WHAT YOU WILL DO ▸ Could you set down every entry exactly as it stands, without the images?

Records from a dataset
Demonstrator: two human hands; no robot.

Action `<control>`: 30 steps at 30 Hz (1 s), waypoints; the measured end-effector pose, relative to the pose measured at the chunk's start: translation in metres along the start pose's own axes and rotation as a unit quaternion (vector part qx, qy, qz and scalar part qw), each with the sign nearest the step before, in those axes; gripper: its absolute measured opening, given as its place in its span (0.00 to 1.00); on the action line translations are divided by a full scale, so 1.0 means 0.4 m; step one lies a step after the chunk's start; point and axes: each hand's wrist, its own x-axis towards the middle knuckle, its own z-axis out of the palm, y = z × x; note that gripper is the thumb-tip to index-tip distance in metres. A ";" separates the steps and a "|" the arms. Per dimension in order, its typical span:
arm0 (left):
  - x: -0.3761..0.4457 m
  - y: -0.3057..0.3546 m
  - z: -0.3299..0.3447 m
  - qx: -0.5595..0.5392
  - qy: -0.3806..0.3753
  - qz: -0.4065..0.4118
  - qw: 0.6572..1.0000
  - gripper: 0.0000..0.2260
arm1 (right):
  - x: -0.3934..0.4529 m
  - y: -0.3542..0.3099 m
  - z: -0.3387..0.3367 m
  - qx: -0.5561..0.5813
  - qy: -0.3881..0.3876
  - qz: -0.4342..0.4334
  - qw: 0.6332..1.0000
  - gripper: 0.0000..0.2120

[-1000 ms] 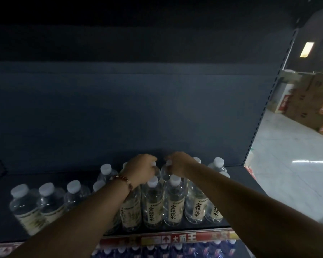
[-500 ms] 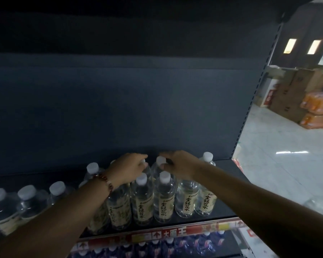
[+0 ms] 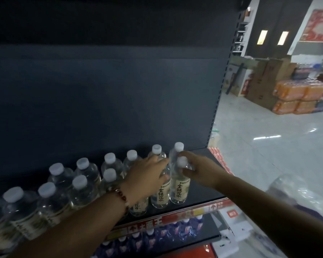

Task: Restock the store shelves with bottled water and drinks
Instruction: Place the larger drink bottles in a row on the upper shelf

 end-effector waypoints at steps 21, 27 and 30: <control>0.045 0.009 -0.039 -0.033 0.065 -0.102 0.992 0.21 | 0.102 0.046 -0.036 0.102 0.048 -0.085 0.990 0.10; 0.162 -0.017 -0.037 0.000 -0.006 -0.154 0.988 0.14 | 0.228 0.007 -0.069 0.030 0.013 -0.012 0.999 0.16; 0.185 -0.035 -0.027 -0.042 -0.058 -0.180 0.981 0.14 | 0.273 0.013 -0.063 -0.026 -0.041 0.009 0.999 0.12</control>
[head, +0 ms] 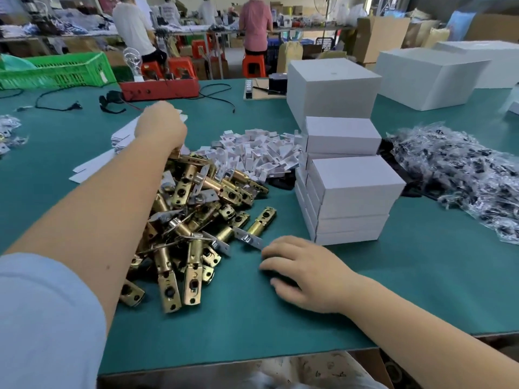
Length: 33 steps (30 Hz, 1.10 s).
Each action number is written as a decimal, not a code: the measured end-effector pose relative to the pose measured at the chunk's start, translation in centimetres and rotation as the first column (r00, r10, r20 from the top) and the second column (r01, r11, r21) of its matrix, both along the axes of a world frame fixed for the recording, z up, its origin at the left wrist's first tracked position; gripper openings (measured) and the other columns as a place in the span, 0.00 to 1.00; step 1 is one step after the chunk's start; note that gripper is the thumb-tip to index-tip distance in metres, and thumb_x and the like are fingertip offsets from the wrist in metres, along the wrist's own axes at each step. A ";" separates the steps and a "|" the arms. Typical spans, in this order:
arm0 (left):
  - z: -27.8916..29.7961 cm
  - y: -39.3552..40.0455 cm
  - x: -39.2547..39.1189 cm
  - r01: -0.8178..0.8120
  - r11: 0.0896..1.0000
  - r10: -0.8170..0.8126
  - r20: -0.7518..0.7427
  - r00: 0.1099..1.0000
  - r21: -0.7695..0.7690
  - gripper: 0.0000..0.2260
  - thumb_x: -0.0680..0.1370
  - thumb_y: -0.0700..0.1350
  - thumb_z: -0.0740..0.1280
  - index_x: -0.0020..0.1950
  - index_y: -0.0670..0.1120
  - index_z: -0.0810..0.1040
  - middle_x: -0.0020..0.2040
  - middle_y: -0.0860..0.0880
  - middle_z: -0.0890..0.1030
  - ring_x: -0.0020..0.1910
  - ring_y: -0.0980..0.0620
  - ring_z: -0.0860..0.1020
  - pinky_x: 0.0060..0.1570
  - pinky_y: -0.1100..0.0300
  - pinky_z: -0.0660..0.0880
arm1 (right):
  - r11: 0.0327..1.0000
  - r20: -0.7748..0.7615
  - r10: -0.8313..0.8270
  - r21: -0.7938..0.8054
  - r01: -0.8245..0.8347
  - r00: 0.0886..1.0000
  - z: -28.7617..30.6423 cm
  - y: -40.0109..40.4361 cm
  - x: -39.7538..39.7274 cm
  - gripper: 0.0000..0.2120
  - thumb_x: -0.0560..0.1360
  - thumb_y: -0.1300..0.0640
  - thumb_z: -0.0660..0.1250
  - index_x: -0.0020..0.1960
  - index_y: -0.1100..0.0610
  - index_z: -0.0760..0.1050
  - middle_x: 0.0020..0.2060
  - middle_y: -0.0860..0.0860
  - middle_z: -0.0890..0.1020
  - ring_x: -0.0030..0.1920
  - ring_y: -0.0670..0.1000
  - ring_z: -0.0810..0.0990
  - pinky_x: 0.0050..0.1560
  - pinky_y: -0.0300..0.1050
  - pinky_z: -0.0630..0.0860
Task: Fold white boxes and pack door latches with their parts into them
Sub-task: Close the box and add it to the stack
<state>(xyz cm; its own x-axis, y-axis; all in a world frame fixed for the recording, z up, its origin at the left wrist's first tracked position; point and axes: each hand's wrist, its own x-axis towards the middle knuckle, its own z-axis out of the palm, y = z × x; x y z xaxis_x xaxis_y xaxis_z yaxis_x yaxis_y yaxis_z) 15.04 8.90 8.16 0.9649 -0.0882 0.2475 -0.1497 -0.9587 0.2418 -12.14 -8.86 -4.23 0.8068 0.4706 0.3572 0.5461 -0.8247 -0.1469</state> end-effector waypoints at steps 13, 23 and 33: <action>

RESPONSE TO THIS TASK ▸
Demonstrator: two human hands; no robot.

Action `<control>`: 30 steps at 30 Hz (1 s), waypoints; the measured end-effector pose, relative to the pose measured at the chunk's start: translation in metres along the start pose's own axes and rotation as a unit quaternion (vector part qx, qy, qz and scalar part qw), each with the sign nearest the step before, in those axes; gripper: its absolute measured opening, given as its place in its span (0.00 to 1.00); on the action line translations are divided by a full scale, so 1.0 means 0.4 m; step one lies a step after the chunk's start; point and axes: each hand's wrist, its own x-axis towards the middle knuckle, its own z-axis out of the palm, y = z × x; note that gripper is the thumb-tip to index-tip distance in metres. A ";" separates the steps and a "|" the arms. Per dimension in order, its typical span:
arm0 (left):
  - x: -0.3761..0.4457 m
  - y: -0.3057..0.3546 m
  - z: -0.3299..0.3447 m
  - qx: -0.5595..0.5392
  - qy: -0.3806..0.3753
  - qz: -0.4065..0.4118
  - qw: 0.6572..1.0000
  - gripper: 0.0000..0.2260
arm1 (right):
  - x: -0.3934..0.4529 m
  - y: -0.3542..0.3099 m
  - z: -0.3387..0.3367 m
  - qx: -0.5561..0.5813
  - qy: -0.3881..0.3876
  - qz: -0.4342..0.4334
  - qw: 0.6332..1.0000
  - gripper: 0.0000..0.2120

[-1000 ms] 
[-500 ms] 
[+0 ms] 

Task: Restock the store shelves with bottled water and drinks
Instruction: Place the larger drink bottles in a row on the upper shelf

 end-effector waypoints at steps 21, 27 and 30: <control>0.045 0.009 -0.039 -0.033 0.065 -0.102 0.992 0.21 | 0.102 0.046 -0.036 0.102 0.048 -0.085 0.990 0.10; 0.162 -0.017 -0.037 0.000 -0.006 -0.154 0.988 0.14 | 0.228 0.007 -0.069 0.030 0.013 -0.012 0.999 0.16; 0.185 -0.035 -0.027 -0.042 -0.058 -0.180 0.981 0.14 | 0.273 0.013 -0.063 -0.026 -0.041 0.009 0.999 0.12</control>
[head, +0 ms] 
Length: 33 steps (30 Hz, 1.10 s).
Each action number is written as a decimal, not a code: the measured end-effector pose relative to the pose measured at the chunk's start, translation in centimetres and rotation as the first column (r00, r10, r20 from the top) and the second column (r01, r11, r21) of its matrix, both along the axes of a world frame fixed for the recording, z up, its origin at the left wrist's first tracked position; gripper openings (measured) and the other columns as a place in the span, 0.00 to 1.00; step 1 is one step after the chunk's start; note that gripper is the thumb-tip to index-tip distance in metres, and thumb_x and the like are fingertip offsets from the wrist in metres, along the wrist's own axes at each step. A ";" separates the steps and a "|" the arms. Typical spans, in this order:
arm0 (left):
  - z: -27.8916..29.7961 cm
  - y: -39.3552..40.0455 cm
  - x: -39.2547..39.1189 cm
  - r01: -0.8178..0.8120
  - r11: 0.0896..1.0000
  - r10: -0.8170..0.8126
  - r20: -0.7518..0.7427
  - r00: 0.1099..1.0000
  - r21: -0.7695..0.7690
  - gripper: 0.0000..0.2260
  - thumb_x: -0.0680..0.1370
  - thumb_y: -0.0700..0.1350
  - thumb_z: -0.0740..0.1280
  - index_x: -0.0020..0.1950
  - index_y: -0.0670..0.1120
  - index_z: -0.0810..0.1040
  - middle_x: -0.0020..0.2040
  - middle_y: -0.0860..0.0880
  - middle_z: -0.0890..0.1030
  - ring_x: -0.0020..0.1910
  - ring_y: -0.0980..0.0620
  - ring_z: -0.0860..0.1020
  - pinky_x: 0.0060..0.1570
  - pinky_y: -0.1100..0.0300
  - pinky_z: -0.0660..0.0880
arm1 (right):
  - r11: 0.0327..1.0000
  - r20: -0.7748..0.7615
  - r10: -0.8313..0.8270
  - r21: -0.7938..0.8054
  - r01: -0.8245..0.8347
  - r00: 0.0886..1.0000
  - z: -28.7617..30.6423 cm
  - y: -40.0109..40.4361 cm
  - x: -39.7538..39.7274 cm
  - gripper: 0.0000..0.2120
  - thumb_x: -0.0560..0.1360
  - thumb_y: -0.1300..0.0640
  - thumb_z: -0.0660..0.1250
  - index_x: -0.0020..0.1960
  - index_y: -0.1100..0.0610
  - index_z: -0.0760..0.1050
  - middle_x: 0.0020..0.2060
  - middle_y: -0.0860..0.0860
  - middle_z: -0.0890..0.1020
  - ring_x: -0.0030..0.1920
  - ring_y: -0.0670..0.1000
  - ring_z: -0.0810..0.0990
  - pinky_x: 0.0050..0.1560
  - pinky_y: -0.0300..0.1050
  - pinky_z: -0.0630..0.0860
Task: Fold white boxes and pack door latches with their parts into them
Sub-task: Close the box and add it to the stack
<state>(xyz cm; its own x-axis, y-axis; all in a world frame fixed for the recording, z up, its origin at the left wrist's first tracked position; point and axes: each hand's wrist, its own x-axis towards the middle knuckle, its own z-axis out of the palm, y = z × x; x y z xaxis_x xaxis_y xaxis_z yaxis_x yaxis_y yaxis_z) 15.04 8.90 8.16 0.9649 -0.0882 0.2475 -0.1497 -0.9587 0.2418 -12.14 -8.86 -4.23 0.8068 0.4706 0.3572 0.5461 -0.8247 -0.1469</state> end-effector waypoints at steps 13, 23 and 33: <action>

The output above is complete as it stands.